- Valapuram Location in Kerala, India Valapuram Valapuram (India)
- Coordinates: 10°33′N 76°05′E﻿ / ﻿10.55°N 76.09°E
- Country: India
- State: Kerala
- District: Malappuram

Population (2011)
- • Total: 3,140

Languages
- • Official: Malayalam, English
- Time zone: UTC+5:30 (IST)
- Postal code: 679323
- Website: http://www.afxal.com

= Valapuram =

Valapuram is a small village which exists as a part of Kuruvambalam village. It is in Pulamanthole grama panchayath of Malappuram District, Kerala. It is situated on the banks of the Kunthipuzha River (also called Thoothappuzha).
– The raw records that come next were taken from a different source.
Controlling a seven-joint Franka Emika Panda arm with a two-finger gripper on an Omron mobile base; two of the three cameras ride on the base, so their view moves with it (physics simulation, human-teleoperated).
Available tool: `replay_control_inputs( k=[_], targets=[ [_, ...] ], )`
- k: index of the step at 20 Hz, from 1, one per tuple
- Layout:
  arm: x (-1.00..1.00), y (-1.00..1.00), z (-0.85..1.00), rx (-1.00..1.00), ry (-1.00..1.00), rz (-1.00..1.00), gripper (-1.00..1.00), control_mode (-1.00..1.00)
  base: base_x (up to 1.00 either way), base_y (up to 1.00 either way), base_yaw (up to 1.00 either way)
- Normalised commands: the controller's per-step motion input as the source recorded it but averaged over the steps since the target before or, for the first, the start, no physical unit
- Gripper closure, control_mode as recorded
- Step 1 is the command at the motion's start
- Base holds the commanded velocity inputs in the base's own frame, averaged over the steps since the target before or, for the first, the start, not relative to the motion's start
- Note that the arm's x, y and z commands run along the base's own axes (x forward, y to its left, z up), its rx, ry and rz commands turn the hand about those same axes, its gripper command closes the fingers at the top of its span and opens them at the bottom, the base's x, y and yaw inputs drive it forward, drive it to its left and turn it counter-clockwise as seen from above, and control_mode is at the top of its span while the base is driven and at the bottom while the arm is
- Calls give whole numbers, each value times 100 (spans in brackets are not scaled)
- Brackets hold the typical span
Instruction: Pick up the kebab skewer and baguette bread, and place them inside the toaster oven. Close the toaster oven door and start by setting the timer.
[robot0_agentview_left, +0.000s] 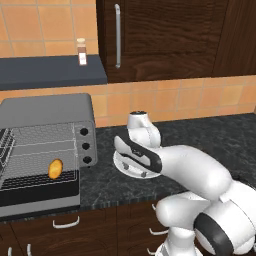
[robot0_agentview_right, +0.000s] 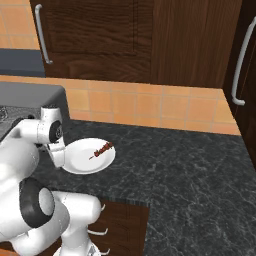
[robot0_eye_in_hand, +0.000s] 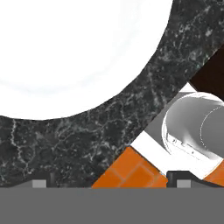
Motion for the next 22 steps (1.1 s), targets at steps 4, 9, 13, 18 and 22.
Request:
replay_control_inputs(
  k=[4, 9, 13, 18, 22],
  targets=[
    [94, -69, 0, -4, 13, -23, -100, -100, 0, 0, 0],
    [89, -8, -9, -6, 0, 6, -100, -100, 0, 0, 0],
    [89, -5, -9, 0, 2, 13, -100, -100, 0, 0, 0],
    [50, -35, -10, 0, 1, 13, -100, -100, 0, 0, 0],
    [16, -48, -14, -4, 0, 5, -100, -100, 0, 0, 0]
  ],
)
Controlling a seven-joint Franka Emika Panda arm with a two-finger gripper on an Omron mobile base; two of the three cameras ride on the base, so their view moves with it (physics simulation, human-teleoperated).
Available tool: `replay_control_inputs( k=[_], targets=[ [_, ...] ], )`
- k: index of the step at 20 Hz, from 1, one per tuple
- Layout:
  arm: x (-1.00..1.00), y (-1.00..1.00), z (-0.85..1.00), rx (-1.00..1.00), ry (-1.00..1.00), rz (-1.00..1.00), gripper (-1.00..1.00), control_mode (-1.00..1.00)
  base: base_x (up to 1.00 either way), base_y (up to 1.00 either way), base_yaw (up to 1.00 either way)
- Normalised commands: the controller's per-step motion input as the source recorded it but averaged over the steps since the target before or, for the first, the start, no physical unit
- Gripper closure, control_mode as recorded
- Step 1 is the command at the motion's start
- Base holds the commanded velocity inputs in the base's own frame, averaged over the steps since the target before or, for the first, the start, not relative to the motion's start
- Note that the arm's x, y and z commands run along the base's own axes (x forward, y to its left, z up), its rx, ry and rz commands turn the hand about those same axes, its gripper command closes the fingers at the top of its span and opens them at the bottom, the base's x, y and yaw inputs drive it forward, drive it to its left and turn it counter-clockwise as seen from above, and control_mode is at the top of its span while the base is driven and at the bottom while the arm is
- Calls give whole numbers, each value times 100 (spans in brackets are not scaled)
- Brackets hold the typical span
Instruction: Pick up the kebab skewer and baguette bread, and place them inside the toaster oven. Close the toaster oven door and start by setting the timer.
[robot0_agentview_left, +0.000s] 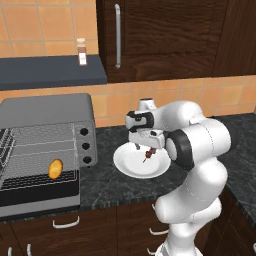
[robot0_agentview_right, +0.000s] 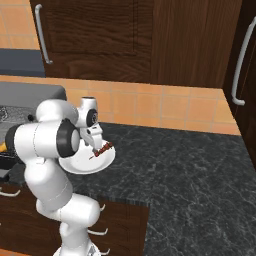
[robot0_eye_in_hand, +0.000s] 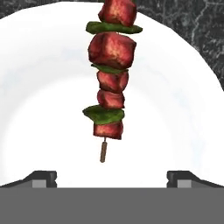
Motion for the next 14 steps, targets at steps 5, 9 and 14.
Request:
replay_control_inputs(
  k=[5, 9, 14],
  targets=[
    [0, -23, -16, -2, 0, 0, -100, -100, 0, 0, 0],
    [6, 0, -23, 0, 0, 0, -100, -100, 0, 0, 0],
    [9, -2, -25, 0, 0, 0, -100, -100, 0, 0, 0]
  ],
)
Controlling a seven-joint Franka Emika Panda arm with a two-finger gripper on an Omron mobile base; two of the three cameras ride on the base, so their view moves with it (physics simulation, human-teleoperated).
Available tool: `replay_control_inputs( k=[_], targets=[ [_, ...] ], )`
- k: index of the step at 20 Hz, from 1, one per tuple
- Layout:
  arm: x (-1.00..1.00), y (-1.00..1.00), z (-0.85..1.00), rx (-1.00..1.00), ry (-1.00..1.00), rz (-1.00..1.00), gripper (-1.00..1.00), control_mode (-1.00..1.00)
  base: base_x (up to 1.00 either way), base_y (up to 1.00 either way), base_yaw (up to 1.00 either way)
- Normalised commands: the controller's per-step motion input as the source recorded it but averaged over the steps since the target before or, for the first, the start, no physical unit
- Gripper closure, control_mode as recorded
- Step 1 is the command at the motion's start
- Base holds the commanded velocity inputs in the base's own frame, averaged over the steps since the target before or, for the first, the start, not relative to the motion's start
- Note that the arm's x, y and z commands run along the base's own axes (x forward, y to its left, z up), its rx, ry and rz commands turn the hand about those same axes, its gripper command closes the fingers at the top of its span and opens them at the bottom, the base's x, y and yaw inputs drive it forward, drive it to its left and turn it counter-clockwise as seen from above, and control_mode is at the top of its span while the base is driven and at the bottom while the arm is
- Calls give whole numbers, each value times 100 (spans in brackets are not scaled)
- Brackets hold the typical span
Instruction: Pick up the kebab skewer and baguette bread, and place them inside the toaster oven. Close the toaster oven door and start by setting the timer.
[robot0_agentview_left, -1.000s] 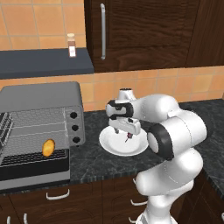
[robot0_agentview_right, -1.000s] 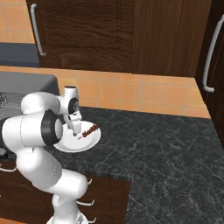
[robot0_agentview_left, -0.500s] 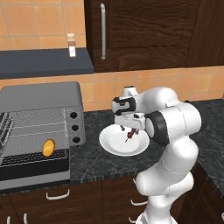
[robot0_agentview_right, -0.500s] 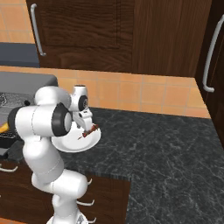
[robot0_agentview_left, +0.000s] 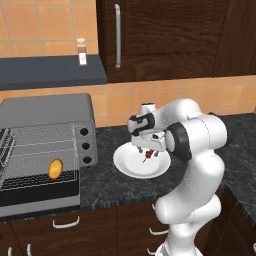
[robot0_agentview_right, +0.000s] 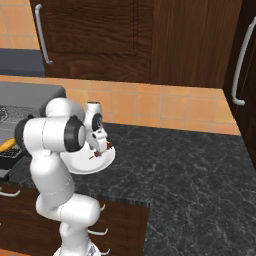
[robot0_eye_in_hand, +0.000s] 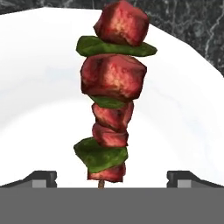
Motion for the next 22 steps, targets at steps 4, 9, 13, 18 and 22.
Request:
replay_control_inputs(
  k=[4, 9, 13, 18, 22],
  targets=[
    [10, 0, -19, 0, 0, 0, -100, -100, 0, 0, 0],
    [4, 0, -13, 0, 0, 0, -100, -100, 0, 0, 0],
    [4, 4, -32, 0, 3, 0, 100, -100, 0, 0, 0],
    [3, 0, -15, 0, -1, 0, 100, -100, 0, 0, 0],
    [-15, 3, 5, 0, 0, 0, 100, -100, 0, 0, 0]
  ],
)
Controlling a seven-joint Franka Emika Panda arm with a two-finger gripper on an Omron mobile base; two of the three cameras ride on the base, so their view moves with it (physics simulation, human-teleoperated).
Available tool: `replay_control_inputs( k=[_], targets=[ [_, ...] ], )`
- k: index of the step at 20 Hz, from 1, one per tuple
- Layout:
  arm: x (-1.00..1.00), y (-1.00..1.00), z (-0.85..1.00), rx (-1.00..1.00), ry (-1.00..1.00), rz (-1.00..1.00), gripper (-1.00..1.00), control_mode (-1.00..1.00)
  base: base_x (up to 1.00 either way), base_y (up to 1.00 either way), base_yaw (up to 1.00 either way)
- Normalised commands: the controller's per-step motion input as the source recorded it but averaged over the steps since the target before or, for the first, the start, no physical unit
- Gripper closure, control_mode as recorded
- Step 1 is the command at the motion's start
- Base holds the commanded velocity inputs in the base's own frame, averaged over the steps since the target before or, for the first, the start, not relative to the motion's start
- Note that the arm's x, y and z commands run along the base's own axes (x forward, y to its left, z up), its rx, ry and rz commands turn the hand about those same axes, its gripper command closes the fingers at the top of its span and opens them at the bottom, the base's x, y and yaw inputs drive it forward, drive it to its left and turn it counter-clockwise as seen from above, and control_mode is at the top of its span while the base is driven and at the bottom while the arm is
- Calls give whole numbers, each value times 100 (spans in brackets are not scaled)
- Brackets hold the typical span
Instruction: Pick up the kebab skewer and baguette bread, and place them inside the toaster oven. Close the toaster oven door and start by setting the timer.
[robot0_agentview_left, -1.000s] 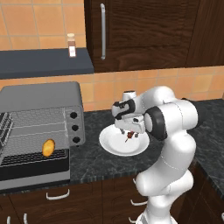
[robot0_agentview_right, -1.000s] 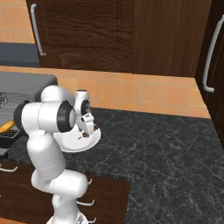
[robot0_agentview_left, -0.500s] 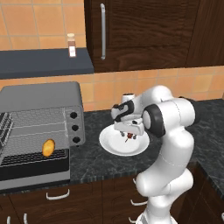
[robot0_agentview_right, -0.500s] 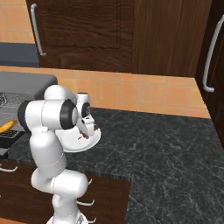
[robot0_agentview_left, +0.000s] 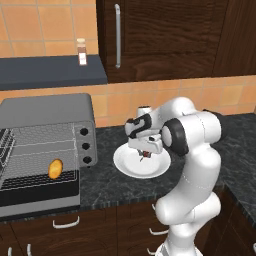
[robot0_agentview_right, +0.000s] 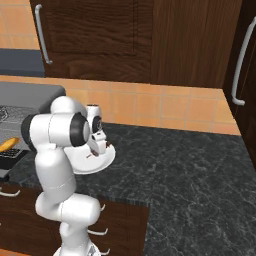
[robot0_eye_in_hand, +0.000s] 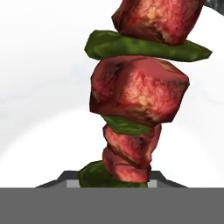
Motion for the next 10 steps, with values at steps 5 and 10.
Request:
replay_control_inputs(
  k=[5, 10],
  targets=[
    [-73, 51, 88, 0, -4, 5, 100, -100, 0, 0, 0],
    [-79, 85, 88, 1, 3, 16, 100, -100, 0, 0, 0]
  ],
)
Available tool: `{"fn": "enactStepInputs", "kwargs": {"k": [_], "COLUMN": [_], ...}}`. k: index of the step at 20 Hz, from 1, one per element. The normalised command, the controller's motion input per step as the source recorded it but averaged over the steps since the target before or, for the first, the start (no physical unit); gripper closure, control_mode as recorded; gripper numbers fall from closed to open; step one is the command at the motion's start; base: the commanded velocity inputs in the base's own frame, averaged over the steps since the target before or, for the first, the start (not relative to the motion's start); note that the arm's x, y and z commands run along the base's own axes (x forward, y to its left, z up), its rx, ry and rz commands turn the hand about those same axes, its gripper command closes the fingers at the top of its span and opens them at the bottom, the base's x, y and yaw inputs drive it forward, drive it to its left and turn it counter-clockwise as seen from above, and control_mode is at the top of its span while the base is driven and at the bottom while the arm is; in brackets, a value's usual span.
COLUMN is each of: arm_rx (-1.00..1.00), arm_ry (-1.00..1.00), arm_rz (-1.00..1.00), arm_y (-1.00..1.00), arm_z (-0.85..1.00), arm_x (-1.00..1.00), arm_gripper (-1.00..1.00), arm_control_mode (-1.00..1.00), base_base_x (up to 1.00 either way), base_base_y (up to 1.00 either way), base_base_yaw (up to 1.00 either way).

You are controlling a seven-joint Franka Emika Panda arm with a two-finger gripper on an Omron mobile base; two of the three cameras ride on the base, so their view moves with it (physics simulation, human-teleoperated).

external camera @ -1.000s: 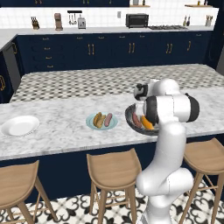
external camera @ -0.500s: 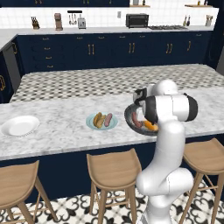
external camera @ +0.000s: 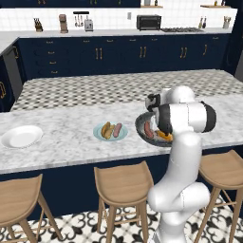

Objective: Place one bun and one sausage from the bowl on each plate.

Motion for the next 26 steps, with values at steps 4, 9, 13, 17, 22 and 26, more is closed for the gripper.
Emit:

The river separates Malappuram and Palakkad districts. 41 people were martyred from Valapuram and Kuruvambalam regions in the Wagon Massacre, also known as the Wagon tragedy which was part of the Malabar rebellion of 1921.The nearest towns are Perinthalmanna(18 km), Valanchery (16 km), Pattambi (17 km), Pulamanthol (6 km), and Kulathur (5 km).

==GMUP School Valapuram==
GMUPS (Government Mappila upper primary school).
This is the old government school in Pulamanthol panchayath. This school was started in 1911. The Jubilee was celebrated in 2011. As of 2022, available classes are: LKG, 1 to 7.

==Culture==
Valapuram village is a predominantly Muslim populated area. Hindus are represented in comparatively smaller numbers. So the culture of the locality is based upon Muslim traditions. Duff Muttu, Kolkali and Aravanamuttu are common folk arts of this locality. There are libraries attached to mosques giving a source of Islamic studies. Most of the books are written in Arabi-Malayalam which is a version of the Malayalam language written in Arabic script. People gather in mosques for the evening prayer and continue to sit there after the prayers discussing social and cultural issues. Business and family issues are also sorted out during these evening meetings. The Hindus of this area keep their rich traditions by celebrating various festivals in their temples. Hindu rituals are done here with a regular devotion as in other parts of Kerala.

==Transportation==
Valapuram village connects to other parts of India through Perinthalmanna town. National highway No.66 passes through Tirur and the northern stretch connects to Goa and Mumbai. The southern stretch connects to Cochin and Trivandrum. Highway No.966 goes to Palakkad and Coimbatore. The nearest airport is at Kozhikode. The nearest major railway station is at Tirur.